■ **EXERCISE GOAL**
Every line below that has "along" in it should be copied.

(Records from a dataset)
··········

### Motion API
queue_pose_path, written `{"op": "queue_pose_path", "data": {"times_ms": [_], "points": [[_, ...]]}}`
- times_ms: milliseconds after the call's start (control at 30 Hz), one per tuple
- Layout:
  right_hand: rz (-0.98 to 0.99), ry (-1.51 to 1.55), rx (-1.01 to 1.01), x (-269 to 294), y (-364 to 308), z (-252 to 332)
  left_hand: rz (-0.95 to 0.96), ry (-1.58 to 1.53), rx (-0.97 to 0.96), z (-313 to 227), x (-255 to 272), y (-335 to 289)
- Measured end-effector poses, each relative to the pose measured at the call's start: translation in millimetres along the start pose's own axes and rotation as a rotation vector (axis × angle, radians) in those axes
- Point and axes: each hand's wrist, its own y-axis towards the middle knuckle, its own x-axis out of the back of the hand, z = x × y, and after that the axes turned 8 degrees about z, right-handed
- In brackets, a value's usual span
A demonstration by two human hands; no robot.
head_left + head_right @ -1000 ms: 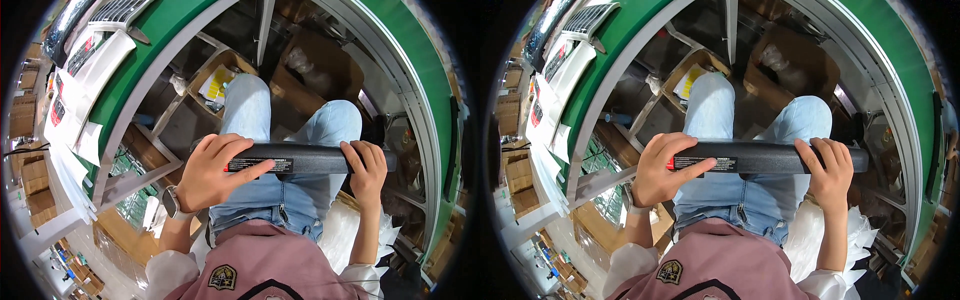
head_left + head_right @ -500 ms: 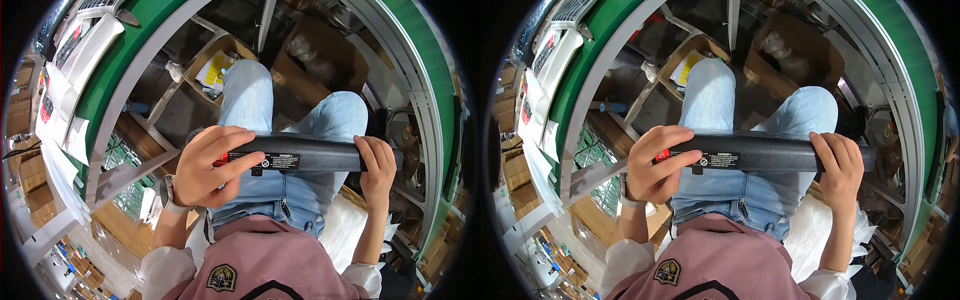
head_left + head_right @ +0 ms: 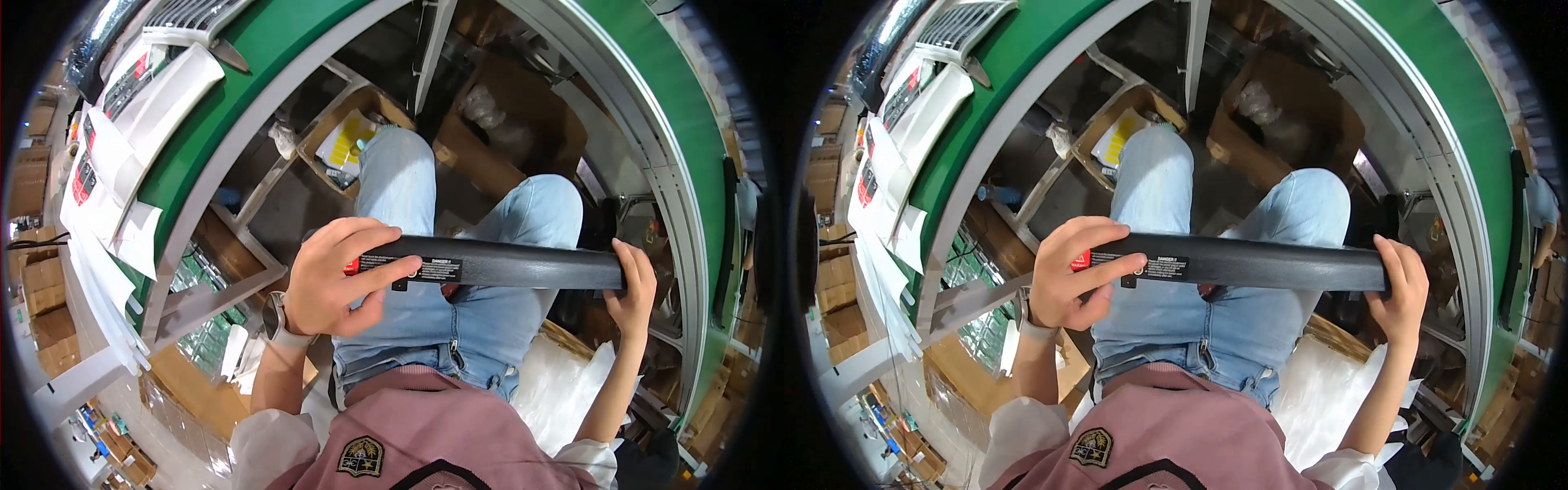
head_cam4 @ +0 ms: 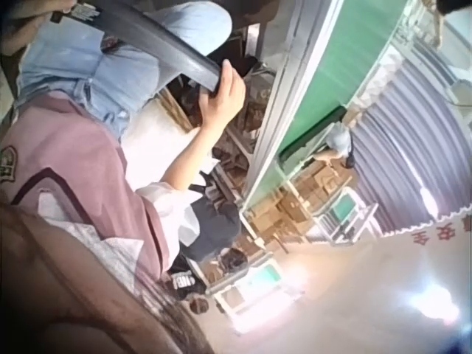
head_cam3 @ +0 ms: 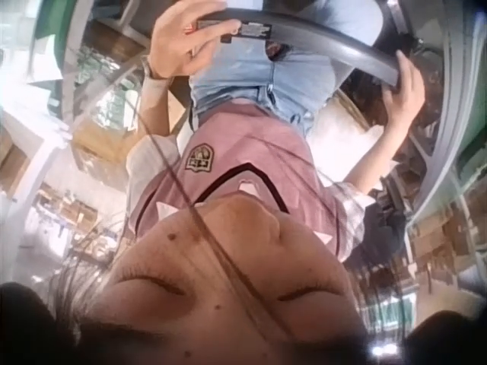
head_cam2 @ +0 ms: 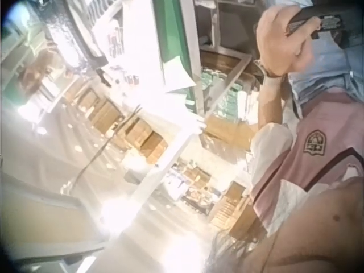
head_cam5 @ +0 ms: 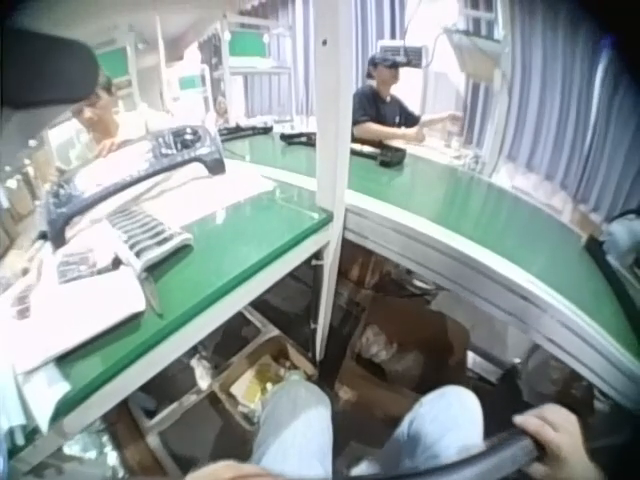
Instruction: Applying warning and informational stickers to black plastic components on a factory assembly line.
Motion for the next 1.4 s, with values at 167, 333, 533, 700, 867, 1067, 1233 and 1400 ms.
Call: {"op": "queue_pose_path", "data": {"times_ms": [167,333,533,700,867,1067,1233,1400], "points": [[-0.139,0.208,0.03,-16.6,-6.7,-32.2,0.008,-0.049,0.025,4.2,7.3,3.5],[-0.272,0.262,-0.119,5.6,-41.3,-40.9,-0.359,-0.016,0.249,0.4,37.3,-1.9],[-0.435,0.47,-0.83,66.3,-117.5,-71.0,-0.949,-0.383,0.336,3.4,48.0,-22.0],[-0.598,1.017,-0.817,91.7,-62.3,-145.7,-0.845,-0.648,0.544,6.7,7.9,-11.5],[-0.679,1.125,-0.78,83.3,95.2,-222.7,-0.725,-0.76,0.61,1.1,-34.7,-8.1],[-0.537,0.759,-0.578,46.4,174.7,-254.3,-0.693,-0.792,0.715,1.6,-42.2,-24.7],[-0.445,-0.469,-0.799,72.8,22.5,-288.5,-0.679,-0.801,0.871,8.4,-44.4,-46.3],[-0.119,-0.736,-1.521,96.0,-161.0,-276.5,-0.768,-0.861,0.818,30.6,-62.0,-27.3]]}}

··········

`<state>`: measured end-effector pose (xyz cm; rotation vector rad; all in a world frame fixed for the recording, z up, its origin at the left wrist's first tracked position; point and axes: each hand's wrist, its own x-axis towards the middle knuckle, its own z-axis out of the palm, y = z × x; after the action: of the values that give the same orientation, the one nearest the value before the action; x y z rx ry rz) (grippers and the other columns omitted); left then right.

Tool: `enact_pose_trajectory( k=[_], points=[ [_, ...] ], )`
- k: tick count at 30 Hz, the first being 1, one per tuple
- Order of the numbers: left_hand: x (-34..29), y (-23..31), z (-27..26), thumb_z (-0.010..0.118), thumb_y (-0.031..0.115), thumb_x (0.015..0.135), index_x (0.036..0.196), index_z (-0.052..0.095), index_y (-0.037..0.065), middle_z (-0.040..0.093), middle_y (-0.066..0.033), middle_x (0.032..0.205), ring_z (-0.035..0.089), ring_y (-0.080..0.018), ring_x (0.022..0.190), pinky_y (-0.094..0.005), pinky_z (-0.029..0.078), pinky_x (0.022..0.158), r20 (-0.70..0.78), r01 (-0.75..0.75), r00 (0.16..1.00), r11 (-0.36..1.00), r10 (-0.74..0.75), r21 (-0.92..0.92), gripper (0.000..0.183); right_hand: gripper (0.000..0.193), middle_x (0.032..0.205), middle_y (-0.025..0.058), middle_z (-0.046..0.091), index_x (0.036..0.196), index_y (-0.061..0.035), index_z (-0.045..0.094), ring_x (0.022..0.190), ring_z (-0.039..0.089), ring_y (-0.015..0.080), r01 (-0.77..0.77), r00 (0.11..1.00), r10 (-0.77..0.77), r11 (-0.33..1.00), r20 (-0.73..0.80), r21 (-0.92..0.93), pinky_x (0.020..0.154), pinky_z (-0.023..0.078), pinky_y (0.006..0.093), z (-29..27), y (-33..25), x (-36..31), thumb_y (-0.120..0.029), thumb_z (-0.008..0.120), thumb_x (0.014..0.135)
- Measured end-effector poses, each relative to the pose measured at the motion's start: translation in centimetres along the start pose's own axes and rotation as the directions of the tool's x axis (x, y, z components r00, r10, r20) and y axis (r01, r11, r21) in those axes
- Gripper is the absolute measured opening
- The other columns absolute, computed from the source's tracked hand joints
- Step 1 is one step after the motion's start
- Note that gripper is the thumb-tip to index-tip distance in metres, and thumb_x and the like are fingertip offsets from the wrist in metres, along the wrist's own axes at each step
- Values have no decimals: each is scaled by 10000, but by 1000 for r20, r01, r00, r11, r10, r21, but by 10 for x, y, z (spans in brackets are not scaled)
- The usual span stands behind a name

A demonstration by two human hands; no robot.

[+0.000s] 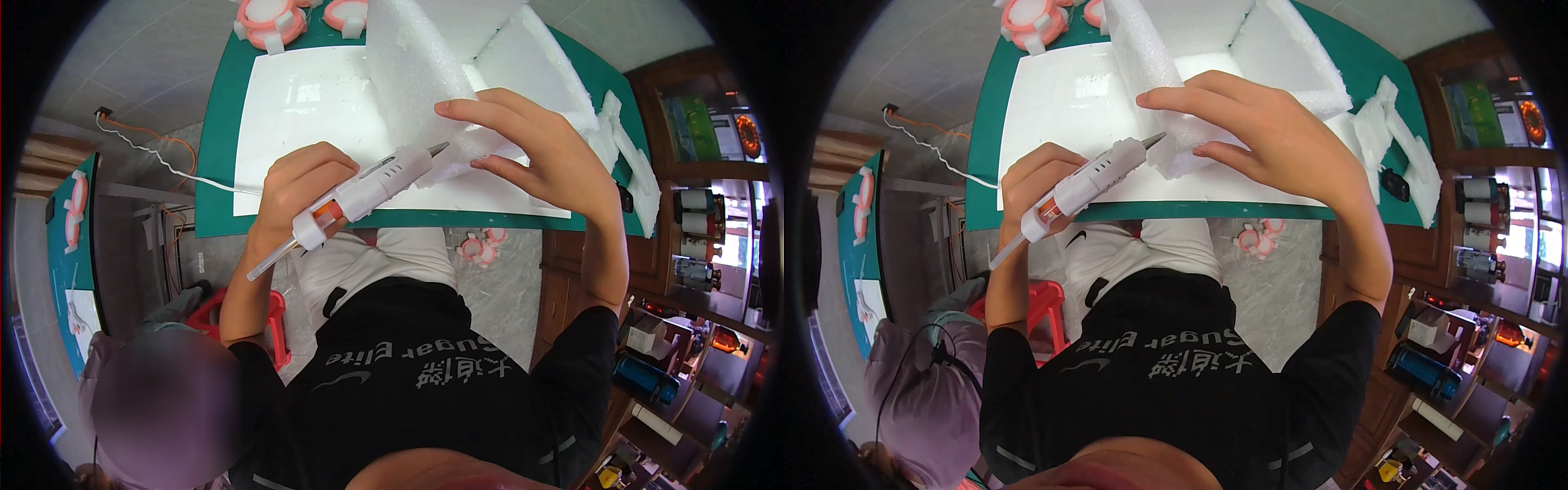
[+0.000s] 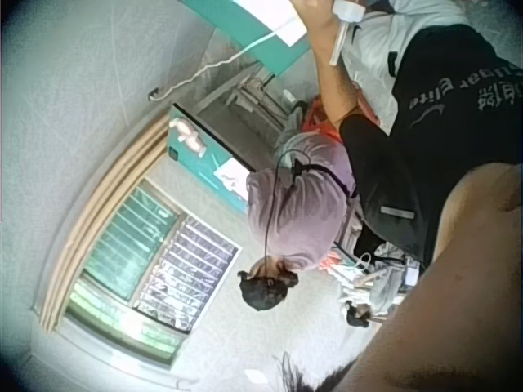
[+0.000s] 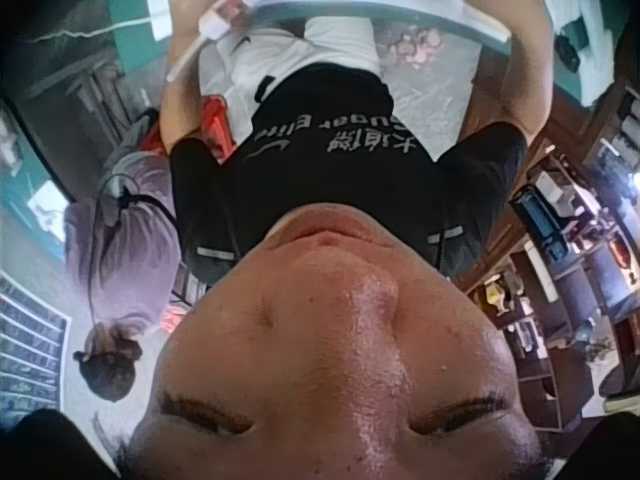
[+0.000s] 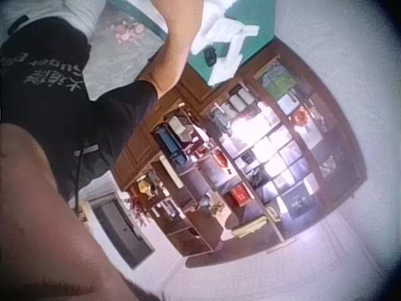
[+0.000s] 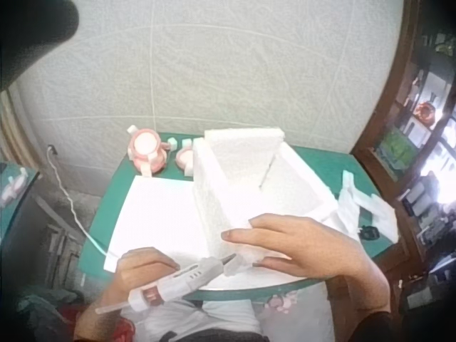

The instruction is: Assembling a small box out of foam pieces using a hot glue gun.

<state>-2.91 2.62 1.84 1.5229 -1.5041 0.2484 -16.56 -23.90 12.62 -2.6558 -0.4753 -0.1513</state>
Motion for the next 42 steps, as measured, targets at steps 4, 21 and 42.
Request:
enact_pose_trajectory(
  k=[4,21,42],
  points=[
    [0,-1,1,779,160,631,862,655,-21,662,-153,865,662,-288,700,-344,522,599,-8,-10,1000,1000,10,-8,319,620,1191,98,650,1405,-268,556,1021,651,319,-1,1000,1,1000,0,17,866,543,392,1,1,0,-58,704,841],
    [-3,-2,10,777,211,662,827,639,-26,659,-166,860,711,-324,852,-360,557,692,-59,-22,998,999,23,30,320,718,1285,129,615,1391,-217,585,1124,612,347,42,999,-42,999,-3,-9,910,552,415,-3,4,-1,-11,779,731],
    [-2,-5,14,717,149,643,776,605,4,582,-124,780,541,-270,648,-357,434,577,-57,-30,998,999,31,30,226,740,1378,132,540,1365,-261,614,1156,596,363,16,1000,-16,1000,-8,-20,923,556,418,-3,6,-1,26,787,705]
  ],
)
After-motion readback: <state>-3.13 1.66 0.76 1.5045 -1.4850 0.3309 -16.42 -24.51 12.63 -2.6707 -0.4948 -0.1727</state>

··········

■ **RESPONSE TO THE EXERCISE**
- Measured end-effector poses, each relative to the pose measured at the call's start: translation in millimetres along the start pose's own axes and rotation as a rotation vector (axis × angle, radians) in those axes
- Measured end-effector poses, each relative to the pose measured at the motion's start: translation in centimetres along the start pose's own axes and rotation as the directions of the tool's x axis (x, y, z components r00, r10, r20) and y axis (r01, r11, r21) in those axes
- Note that gripper is the thumb-tip to index-tip distance in metres, and thumb_x and the like are fingertip offsets from the wrist in metres, along the wrist's own axes at each step

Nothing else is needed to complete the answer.